Labour Party president Mike Williams said yesterday: "We are looking into this matter, we have made no decision."
There would be no particular electoral advantage to Labour filing the electoral petition with the High Court "except that people have to be deterred from this wild overspending, which he clearly did".
If a case were taken to the High Court and it found Mr Hide had overspent, it would trigger a byelection.
That would likely result in a National win in the traditional blue- ribbon seat, but under electoral laws would not eliminate Act list MP Heather Roy, who got back into Parliament on the back of Mr Hide's win, he said.
This would still leave the centre-right with the same number of votes - 50 - it now holds.
Mr Williams said he had been anonymously sent a copy of an email sent to Act supporters by Mr Hide on August 27.
It was an urgent request for financial help
It said: "We're getting a very strong and favourable reaction when we are able to get our message across but that takes money. If I had the money I would use our computerised state-of-the-art call centres to ring every centre-right voter in the country. Each call costs around $2. Right now I really need $500,000 but every dollar makes a difference."

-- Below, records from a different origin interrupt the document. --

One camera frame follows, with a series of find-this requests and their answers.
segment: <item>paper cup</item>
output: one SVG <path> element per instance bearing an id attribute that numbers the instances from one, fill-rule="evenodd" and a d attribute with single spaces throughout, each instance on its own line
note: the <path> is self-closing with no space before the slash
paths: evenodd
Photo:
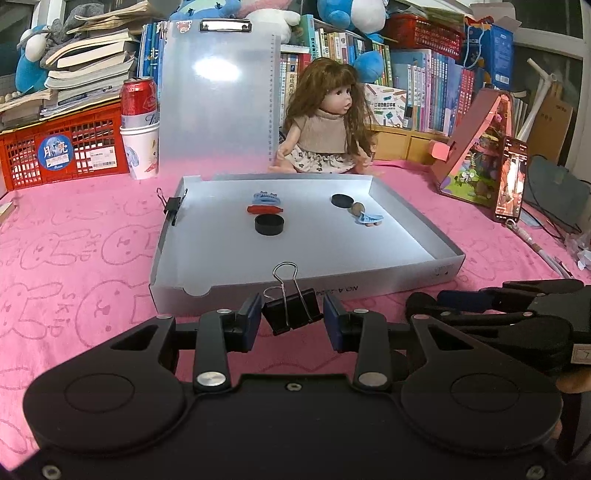
<path id="1" fill-rule="evenodd" d="M 129 174 L 135 180 L 155 177 L 158 173 L 158 130 L 160 123 L 139 128 L 121 128 Z"/>

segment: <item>phone screen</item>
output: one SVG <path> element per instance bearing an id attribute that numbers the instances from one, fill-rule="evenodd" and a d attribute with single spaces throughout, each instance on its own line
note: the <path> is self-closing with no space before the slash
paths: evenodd
<path id="1" fill-rule="evenodd" d="M 527 147 L 515 138 L 505 138 L 501 168 L 501 182 L 496 199 L 498 219 L 518 219 L 527 173 Z"/>

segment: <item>red plastic piece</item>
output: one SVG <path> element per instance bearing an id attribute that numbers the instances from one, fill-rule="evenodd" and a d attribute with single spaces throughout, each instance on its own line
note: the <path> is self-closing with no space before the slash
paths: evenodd
<path id="1" fill-rule="evenodd" d="M 264 213 L 278 214 L 283 211 L 283 208 L 276 207 L 275 205 L 250 205 L 246 211 L 253 215 L 263 215 Z"/>

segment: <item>stuffed animal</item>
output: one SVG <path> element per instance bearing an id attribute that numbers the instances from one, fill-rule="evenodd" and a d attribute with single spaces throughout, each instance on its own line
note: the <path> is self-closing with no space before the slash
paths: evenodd
<path id="1" fill-rule="evenodd" d="M 386 23 L 387 3 L 387 0 L 318 0 L 318 13 L 323 21 L 337 28 L 356 28 L 371 40 L 383 43 L 377 32 Z M 363 53 L 353 66 L 364 83 L 373 83 L 384 73 L 384 60 L 377 51 Z"/>
<path id="2" fill-rule="evenodd" d="M 289 10 L 262 8 L 247 15 L 246 19 L 250 20 L 253 24 L 263 22 L 276 25 L 278 32 L 281 34 L 281 43 L 289 43 L 291 27 L 299 25 L 300 14 Z"/>
<path id="3" fill-rule="evenodd" d="M 47 25 L 38 25 L 26 30 L 17 48 L 21 50 L 21 58 L 17 64 L 15 85 L 22 93 L 33 93 L 45 89 L 47 70 L 39 65 L 47 44 L 49 29 Z"/>
<path id="4" fill-rule="evenodd" d="M 202 20 L 203 18 L 236 18 L 240 11 L 240 0 L 226 0 L 224 5 L 219 2 L 213 8 L 206 8 L 204 10 L 193 11 L 188 8 L 186 12 L 182 12 L 184 8 L 173 13 L 169 20 L 176 22 L 178 20 Z"/>
<path id="5" fill-rule="evenodd" d="M 337 28 L 359 31 L 382 43 L 378 35 L 386 23 L 387 0 L 318 0 L 320 18 Z"/>

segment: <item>binder clip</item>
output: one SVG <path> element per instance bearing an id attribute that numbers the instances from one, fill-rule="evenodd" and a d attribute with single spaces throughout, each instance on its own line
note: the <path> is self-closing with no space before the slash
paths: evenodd
<path id="1" fill-rule="evenodd" d="M 164 198 L 164 193 L 160 187 L 156 189 L 156 195 L 162 202 L 164 213 L 166 213 L 167 220 L 171 219 L 171 224 L 174 226 L 177 223 L 177 214 L 183 204 L 183 200 L 187 196 L 189 190 L 185 189 L 182 197 L 170 197 L 168 200 Z"/>
<path id="2" fill-rule="evenodd" d="M 285 294 L 285 282 L 277 275 L 277 270 L 286 265 L 294 268 L 294 274 L 291 280 L 297 290 L 296 293 L 289 296 Z M 270 301 L 266 302 L 262 308 L 262 314 L 271 326 L 273 335 L 281 335 L 282 333 L 289 332 L 291 329 L 295 330 L 322 318 L 314 289 L 308 288 L 301 291 L 300 286 L 297 284 L 297 265 L 295 263 L 280 263 L 273 269 L 273 277 L 280 285 L 265 289 L 263 295 L 270 299 Z M 281 298 L 273 299 L 273 297 L 267 294 L 273 288 L 281 289 Z"/>

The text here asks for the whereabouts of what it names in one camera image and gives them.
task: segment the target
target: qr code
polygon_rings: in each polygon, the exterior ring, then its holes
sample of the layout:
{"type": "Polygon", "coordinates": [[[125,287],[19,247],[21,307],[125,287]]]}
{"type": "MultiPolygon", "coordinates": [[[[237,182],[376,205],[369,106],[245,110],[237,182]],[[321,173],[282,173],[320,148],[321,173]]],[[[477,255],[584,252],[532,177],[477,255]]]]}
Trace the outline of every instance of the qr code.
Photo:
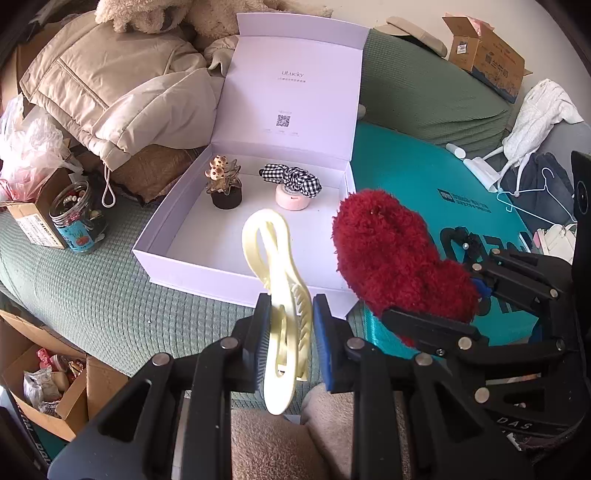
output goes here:
{"type": "Polygon", "coordinates": [[[277,115],[277,126],[287,128],[290,126],[290,116],[289,115],[277,115]]]}

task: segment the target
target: brown pillow
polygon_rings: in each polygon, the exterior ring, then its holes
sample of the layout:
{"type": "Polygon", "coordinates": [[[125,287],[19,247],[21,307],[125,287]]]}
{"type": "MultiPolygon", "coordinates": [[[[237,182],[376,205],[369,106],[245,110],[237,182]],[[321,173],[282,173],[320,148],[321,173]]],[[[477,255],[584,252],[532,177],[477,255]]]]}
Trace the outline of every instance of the brown pillow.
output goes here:
{"type": "MultiPolygon", "coordinates": [[[[91,152],[77,154],[76,158],[84,170],[102,173],[103,162],[91,152]]],[[[187,150],[148,145],[112,172],[111,181],[148,203],[170,192],[194,159],[187,150]]]]}

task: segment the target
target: drawstring cord
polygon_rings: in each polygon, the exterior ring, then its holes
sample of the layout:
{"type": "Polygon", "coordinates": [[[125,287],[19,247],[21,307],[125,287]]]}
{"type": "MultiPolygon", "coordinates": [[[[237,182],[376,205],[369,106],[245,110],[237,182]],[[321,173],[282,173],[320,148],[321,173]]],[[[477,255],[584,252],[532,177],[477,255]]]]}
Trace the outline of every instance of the drawstring cord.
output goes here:
{"type": "Polygon", "coordinates": [[[111,188],[111,171],[109,170],[109,167],[107,167],[107,165],[105,165],[104,172],[105,172],[105,181],[107,182],[107,185],[105,187],[105,191],[103,192],[102,204],[103,204],[103,207],[105,207],[105,208],[111,208],[111,207],[115,206],[117,199],[115,198],[115,192],[113,192],[113,189],[111,188]],[[106,203],[107,193],[110,193],[111,198],[113,198],[113,203],[111,203],[110,205],[107,205],[107,203],[106,203]]]}

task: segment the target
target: white wall
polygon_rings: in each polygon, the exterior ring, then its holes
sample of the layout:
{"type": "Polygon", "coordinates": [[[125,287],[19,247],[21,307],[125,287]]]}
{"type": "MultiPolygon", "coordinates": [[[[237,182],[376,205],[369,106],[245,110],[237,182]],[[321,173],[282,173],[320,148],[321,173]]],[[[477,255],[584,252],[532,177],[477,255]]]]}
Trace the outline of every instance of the white wall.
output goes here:
{"type": "Polygon", "coordinates": [[[562,85],[581,116],[591,122],[591,77],[560,27],[535,0],[303,1],[327,5],[335,9],[333,18],[367,27],[384,25],[391,16],[403,17],[441,39],[448,49],[452,34],[441,19],[445,12],[480,18],[495,27],[497,35],[523,56],[525,68],[533,72],[524,79],[518,104],[524,92],[549,78],[562,85]]]}

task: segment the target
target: white gift box
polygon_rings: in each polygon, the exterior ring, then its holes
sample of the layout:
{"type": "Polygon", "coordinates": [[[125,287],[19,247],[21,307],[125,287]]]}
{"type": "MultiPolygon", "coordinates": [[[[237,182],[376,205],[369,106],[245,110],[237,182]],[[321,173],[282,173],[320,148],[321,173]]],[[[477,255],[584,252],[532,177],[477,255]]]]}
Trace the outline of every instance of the white gift box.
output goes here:
{"type": "Polygon", "coordinates": [[[307,15],[238,15],[240,41],[217,107],[212,141],[148,222],[134,254],[150,281],[187,293],[254,307],[261,282],[242,252],[242,227],[272,208],[286,219],[295,265],[312,296],[324,293],[344,317],[357,302],[337,272],[332,222],[355,192],[350,167],[368,29],[307,15]],[[216,155],[242,166],[242,203],[216,208],[205,171],[216,155]],[[322,191],[290,212],[276,184],[259,176],[267,163],[316,175],[322,191]]]}

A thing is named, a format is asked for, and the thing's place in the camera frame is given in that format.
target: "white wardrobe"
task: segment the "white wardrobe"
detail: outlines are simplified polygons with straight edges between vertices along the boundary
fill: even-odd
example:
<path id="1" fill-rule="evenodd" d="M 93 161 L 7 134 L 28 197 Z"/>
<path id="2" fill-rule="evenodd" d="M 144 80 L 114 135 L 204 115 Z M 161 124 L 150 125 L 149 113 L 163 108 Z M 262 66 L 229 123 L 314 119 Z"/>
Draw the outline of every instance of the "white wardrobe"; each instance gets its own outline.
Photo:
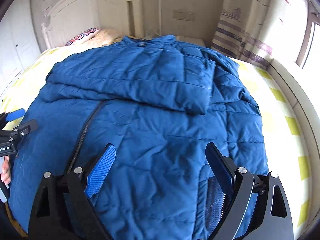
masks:
<path id="1" fill-rule="evenodd" d="M 30 0 L 14 0 L 0 22 L 0 97 L 39 55 Z"/>

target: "window frame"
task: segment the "window frame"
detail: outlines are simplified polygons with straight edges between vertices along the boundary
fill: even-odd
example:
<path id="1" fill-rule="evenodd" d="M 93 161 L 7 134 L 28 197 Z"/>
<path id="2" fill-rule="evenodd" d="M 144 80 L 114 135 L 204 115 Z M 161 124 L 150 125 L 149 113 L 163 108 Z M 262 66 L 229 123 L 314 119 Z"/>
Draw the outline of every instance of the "window frame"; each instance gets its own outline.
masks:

Mr Williams said voters throughout Epsom got the calls - in which they were engaged in a conversation asking them to vote for Mr Hide.
There were 10,881 households with phones in the electorate, so at $2 a pop "he's over the limit well before he's even distributed a single pamphlet or bought a single advertisement".
Automated phone messages - worth about 20 cents each - may well have added another $2000.
Once the cost of billboards and leaflet drops - and Mr Hide had done about three at a probable cost of around $3000 each - were added he would be well over the limit, Mr Williams believed.
Other political sources who refused to be named raised further concerns about Mr Hide's electorate spending.
They said television and radio advertising for the party included specific encouragement for Epsom voters to support Mr Hide, which had to be calculated in.
There were also allegations of satellite phone calls to the electorate from the United States and paying professionals to fix billboards.
One anonymous caller suggested Epsom calls had been made from Christchurch call centres and charged to the party's campaign budget. Mr Hide said the calls made in Epsom had been done by volunteers and "cost next to nothing".
"I'm right within the rules.
"I know Helen Clark does not like me in Parliament, but she should learn to live within the rules."
As his campaign spending had not been made public - all MPs have six months to do so - he found it hard to see how the allegations could be made.
National's Epsom candidate, Richard Worth, who fought a bitter campaign with Mr Hide for the seat, said: "It's my understanding that National does not propose to challenge the alleged overspend in Epsom and that is because there is no strategic advantage".